DESCRIPTION OF THE TASK: Give every line from the entries that contains "lens".

DATA FOR REVIEW:
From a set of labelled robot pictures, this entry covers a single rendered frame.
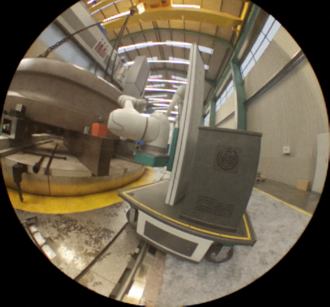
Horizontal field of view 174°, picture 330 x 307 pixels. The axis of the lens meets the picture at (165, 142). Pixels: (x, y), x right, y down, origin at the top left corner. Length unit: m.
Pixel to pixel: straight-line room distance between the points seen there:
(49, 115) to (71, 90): 0.50
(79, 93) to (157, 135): 1.53
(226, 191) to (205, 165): 0.17
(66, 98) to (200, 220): 1.99
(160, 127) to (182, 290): 0.96
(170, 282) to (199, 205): 0.50
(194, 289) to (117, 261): 0.45
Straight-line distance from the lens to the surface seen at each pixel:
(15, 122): 1.51
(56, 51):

RESULT OF THE TASK:
Horizontal field of view 174°, picture 330 x 307 pixels. The axis of the lens meets the picture at (165, 142). Pixels: (x, y), x right, y down, origin at the top left corner. Length unit: m.
Straight-line distance from the lens to the surface seen at each pixel:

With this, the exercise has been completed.